Download e profitti, la lezione Radiohead
«Un tempo l'industria lavorava per far conoscere i giovani artisti, oggi invece le major tendono a eliminare chi non ha un riscontro commerciale immediato. Poco importa il talento, gli artisti vengono continuamente mortificati, umiliati». Poi, si può anche discutere a lungo. Ma sta in queste parole di Tom Yorke, il leader dei Radiohead intervistato qualche giorno fa da Repubblica , il quadro desolato e desolante della musica mentre corre l'anno 2007. Sì, si può discutere di quanto il loro ultimo lavoro, In Rainbows , abbia avuto successo. O meglio, di quanto abbia avuto successo l'iniziativa della band inglese di metterlo a disposizione online e di farlo scaricare con un'offerta volontaria che poteva essere anche di 0 euro. Loro, i Radiohead, parlano di una buona metà del milione e 200mila di copie scaricate che sarebbero state pagate; i dati di chi si è occupato di fare ricerche (come i siti comScore o Techcrunch ) parlano invece di un abbondante 62% di downloader che all'esortazione a fare il loro comodo (it's up to you) hanno preferito tenere cucite le tasche.
Ma non è questo il punto. Si potrebbe parlare, e già sarebbe più interessante, delle reazioni dei colleghi dei Radiohead a questa iniziativa. Da Prince che si arroga il diritto di ritirare dal web tutte le sue foto per guadagnarci con i diritti (operazione che probabilmente solo lui sa come poter realizzare) ai Nine Inch Nails che sembrerebbero voler seguire le orme del gruppo inglese. A livelli minori, si distinguono le piccole band che nei forum online si distinguono in due linee di pensiero: c'è chi spera che i Radiohead possano diventare degli apripista per ridimensionare il potere e il ruolo delle major discografiche - cosicché anche chi non si chiama Tom Yorke potrà avere delle possibilità - e c'è chi fa notare che proprio il fatto di chiamarsi Tom Yorke, e solo quello, dà la possibilità di potersi permettere il lusso di regalare musica. Poi ci sono le reazioni dei big della produzione. C'è un Tim Dellow, co-fondatore della Trasgressive Records, raggiante: «E' un risultato deprimente e questo dato (i 3/5 di download gratuiti, ndr ) scoraggerà sicuramente le band più piccole a riproporre un simile modello di business in futuro» e c'è un Enzo Mazza, presidente della Fimi, che proprio su queste pagine presagiva che comunque sarebbe andato l'esperimento-Radiohead, ad oggi fare soldi con la musica senza avere alle spalle una casa discografica. Meno sicuro era invece il boss della Emi, Ronn Werre: «Se un gruppo di fama internazionale come i Radiohead si produce l'album da solo, allora non so più a cosa serve il nostro lavoro».

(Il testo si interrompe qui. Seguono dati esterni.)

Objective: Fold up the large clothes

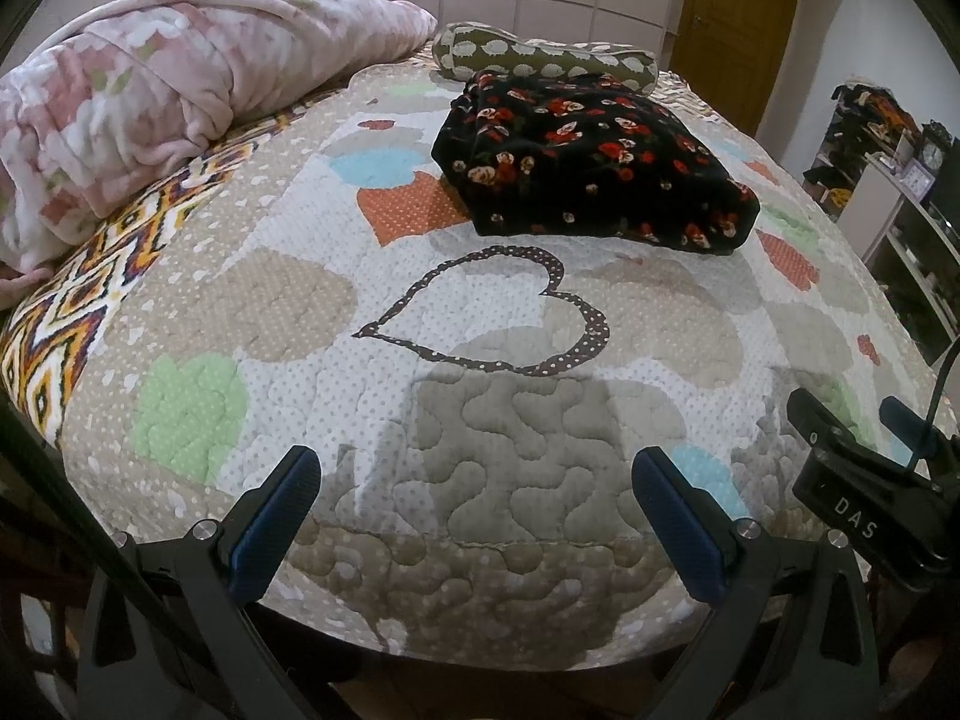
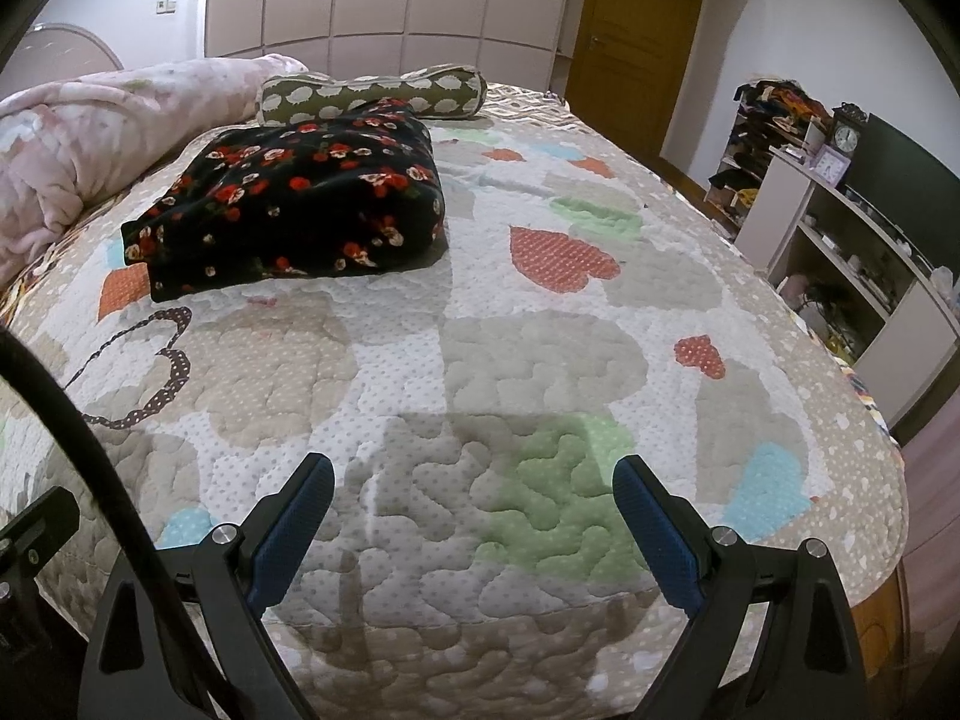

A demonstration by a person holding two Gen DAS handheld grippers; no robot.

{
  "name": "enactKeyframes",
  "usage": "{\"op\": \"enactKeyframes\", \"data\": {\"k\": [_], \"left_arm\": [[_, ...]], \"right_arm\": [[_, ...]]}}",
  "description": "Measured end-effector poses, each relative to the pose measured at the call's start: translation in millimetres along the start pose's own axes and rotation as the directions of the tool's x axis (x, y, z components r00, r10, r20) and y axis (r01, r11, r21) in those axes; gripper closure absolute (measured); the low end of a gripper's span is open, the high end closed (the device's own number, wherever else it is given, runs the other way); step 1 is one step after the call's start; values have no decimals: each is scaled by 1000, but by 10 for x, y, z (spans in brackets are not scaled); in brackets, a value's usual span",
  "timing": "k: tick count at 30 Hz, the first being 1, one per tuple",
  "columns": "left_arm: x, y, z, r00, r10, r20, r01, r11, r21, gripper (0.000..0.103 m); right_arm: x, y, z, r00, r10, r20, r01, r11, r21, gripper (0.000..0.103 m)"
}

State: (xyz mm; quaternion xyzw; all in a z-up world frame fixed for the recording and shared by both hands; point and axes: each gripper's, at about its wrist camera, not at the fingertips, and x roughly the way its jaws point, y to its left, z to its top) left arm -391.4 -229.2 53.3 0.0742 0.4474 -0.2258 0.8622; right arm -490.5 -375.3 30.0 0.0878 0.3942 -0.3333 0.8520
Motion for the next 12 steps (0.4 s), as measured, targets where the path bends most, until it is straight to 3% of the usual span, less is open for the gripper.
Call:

Insomma, se proprio volessimo trovare un vincitore in questa vicenda potremmo indicare il peer-to-peer. Succeda quel che succeda, il circuito "illegale" di condivisione di file in rete, completamente gratuito, è ad oggi lo strumento più utilizzato dagli amanti della musica. Ma siamo sempre sul piano meramente economico e, l'abbiamo detto, non è questo il punto. Il punto è che lo scopo dei Radiohead era quello di «dimostrare che non c'è bisogno di tutte queste infrastrutture per far arrivare la musica alla gente». Perché le "infrastrutture" sono arrivate a decidere pure quale musica abbia diritto ad esistere e quale no. Non è scritto da nessuna parte che un cd debba costare 40 euro e che chi più vende sopravvive mentre chi sperimenta è destinato all'anonimato perenne. Lo sostengono i consumatori di musica, lo sostengono gli artisti, o almeno una parte di loro.
Qualcosa si sta muovendo all'orizzonte. Lo sta facendo anche la politica, in Olanda soprattutto, ma primi passi si stanno facendo pure in Italia dove si sta discutendo una nuova proposta sulle regole del copyright. Chiedere il copyleft magari è ancora chiedere la luna, ma non sembra più una meta irraggiungibile. Nel frattempo, gli store digitali stanno proliferando e continuano a garantire una migliore qualità audio dei file dei p2p e un prezzo inferiore dei cd. Potrebbe essere una soluzione, ma riguarda sempre e soltanto il prodotto finale. Qui si sta parlando del diritto a fare musica. Del diritto ad esprimersi, in fin dei conti. Quindi, ancora una volta: bravi Radiohead.